**Activity:** Starting at the line with "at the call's" and going on through the line with "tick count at", reproduce each line in the records below exactly and nothing more.

**Supplied entries:**
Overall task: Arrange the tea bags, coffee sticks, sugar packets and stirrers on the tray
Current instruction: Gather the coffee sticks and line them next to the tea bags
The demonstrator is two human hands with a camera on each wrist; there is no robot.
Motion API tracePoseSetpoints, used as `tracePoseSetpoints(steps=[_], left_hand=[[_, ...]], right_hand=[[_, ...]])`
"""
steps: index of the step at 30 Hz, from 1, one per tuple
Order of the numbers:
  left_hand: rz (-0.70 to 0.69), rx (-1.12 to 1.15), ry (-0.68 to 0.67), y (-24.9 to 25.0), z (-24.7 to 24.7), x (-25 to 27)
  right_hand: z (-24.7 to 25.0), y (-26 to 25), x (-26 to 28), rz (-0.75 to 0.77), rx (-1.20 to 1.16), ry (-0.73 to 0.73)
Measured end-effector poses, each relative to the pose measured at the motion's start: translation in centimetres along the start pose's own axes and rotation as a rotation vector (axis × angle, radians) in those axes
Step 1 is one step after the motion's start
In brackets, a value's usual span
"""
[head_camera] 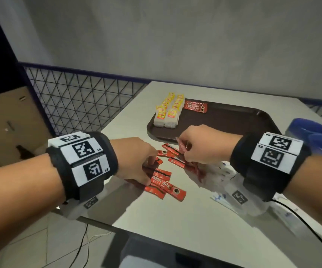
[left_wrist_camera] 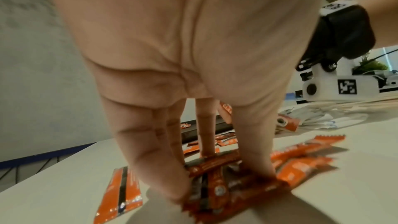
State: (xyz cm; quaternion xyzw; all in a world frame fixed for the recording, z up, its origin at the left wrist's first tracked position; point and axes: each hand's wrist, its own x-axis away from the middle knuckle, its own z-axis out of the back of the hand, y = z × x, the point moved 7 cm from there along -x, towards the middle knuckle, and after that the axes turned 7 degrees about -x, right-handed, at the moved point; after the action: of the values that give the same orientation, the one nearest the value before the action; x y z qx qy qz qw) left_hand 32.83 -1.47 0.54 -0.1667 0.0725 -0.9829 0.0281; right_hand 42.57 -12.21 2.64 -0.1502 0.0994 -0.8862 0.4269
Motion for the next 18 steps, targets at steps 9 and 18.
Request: tracePoseSetpoints(steps=[9, 18], left_hand=[[0.027, 0.022, 0.116, 0.4, 0.4, -0.9], [-0.001, 0.065, 0.118, 2.0, 0.9, -2.6]], right_hand=[[3.0, 3.7, 2.5, -0.073, -0.798, 0.206], [3.1, 6.4, 3.6, -0.029, -1.475, 0.417]])
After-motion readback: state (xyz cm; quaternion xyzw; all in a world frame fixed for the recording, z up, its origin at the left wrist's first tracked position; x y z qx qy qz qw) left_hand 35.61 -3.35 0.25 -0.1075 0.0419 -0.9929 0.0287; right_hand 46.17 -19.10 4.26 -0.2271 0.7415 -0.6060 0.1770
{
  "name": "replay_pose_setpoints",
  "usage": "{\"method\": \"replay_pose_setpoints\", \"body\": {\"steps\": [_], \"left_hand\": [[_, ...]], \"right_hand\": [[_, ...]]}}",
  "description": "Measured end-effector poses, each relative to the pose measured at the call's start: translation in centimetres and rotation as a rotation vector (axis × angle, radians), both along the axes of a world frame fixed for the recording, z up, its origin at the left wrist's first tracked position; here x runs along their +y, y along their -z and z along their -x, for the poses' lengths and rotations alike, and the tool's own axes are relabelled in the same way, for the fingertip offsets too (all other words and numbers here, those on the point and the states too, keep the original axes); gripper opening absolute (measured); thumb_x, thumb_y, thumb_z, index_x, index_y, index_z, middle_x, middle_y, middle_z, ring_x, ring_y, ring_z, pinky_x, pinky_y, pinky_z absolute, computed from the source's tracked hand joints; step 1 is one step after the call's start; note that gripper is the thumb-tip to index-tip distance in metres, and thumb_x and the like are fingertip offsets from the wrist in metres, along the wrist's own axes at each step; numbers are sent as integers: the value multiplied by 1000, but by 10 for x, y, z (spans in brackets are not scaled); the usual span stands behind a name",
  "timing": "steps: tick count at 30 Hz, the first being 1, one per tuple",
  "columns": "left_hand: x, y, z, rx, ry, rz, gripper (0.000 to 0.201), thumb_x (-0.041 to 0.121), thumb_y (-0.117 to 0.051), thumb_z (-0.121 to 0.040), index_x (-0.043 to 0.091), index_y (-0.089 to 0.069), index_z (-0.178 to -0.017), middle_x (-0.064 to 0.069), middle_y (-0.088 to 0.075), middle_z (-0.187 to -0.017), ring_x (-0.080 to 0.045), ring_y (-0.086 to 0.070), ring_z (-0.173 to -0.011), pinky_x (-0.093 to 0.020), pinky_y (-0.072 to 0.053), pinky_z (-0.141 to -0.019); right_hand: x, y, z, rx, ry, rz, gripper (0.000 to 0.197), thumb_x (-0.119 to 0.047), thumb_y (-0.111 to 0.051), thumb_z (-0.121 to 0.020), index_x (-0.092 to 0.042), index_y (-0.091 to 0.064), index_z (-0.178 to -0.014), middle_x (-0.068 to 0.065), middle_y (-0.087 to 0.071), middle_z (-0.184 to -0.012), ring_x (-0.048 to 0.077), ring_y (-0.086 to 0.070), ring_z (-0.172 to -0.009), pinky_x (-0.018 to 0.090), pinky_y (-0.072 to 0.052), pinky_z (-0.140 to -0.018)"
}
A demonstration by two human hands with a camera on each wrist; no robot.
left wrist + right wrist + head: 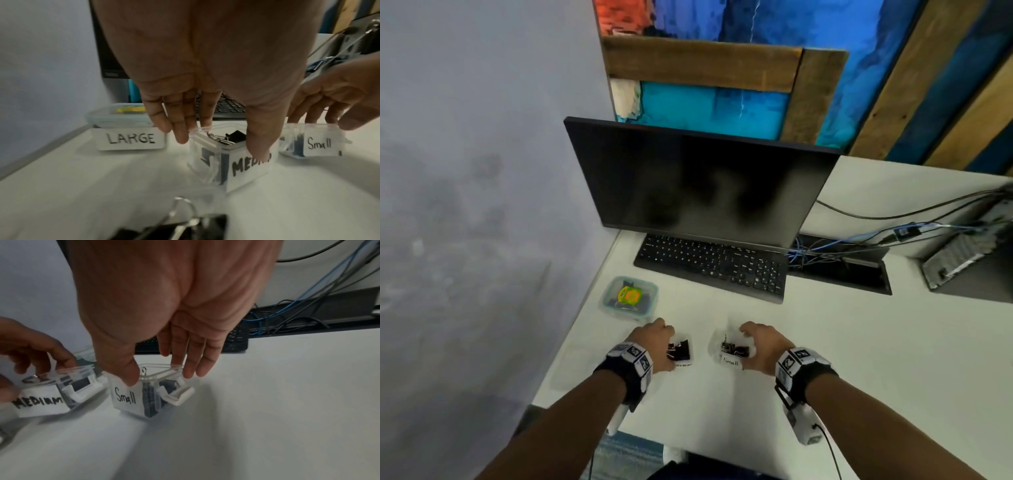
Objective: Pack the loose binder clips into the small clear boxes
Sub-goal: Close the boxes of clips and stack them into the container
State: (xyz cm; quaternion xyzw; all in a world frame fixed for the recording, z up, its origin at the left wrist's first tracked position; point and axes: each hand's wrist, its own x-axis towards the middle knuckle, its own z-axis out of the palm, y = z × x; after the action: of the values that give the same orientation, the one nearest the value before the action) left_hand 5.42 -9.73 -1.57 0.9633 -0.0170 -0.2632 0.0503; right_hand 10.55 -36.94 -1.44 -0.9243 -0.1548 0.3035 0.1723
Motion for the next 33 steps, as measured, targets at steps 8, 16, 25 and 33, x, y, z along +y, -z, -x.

**Result:**
  "description": "Measured end-effector poses, each relative to the pose measured at the call's start: translation in centimetres and rotation as a rotation vector (axis × angle, radians), both along the axes of a world frame fixed for the recording, z up, its origin at the left wrist's first tracked position; here x runs along their +y, y along their -z and z along their -x, for the poses' lengths and rotations alike, and the tool's own axes are relabelled in the same way, for the fingertip offsets too (all other words and numbers here, those on the point and the states too, keep the original axes); gripper opening absolute (measured); thumb_x, thumb_y, thumb_z, index_x, index_y, index_z, middle_x, middle_y, middle_z, ring_x, ring_y, ring_z, pinky_x, pinky_y, pinky_z absolute, computed from the source's tracked hand joints; step 1 is one step after the call's start; note that gripper is the thumb-tip to index-tip distance in metres, and thumb_x and the like are fingertip offsets from the wrist in metres, along the wrist's own axes at each step; numbers are sent as integers: the value multiplied by 1000, but by 10 for x, y, z (spans in brackets are not scaled); the usual span stands behind a name",
  "timing": "steps: tick count at 30 Hz, the first being 1, one per tuple",

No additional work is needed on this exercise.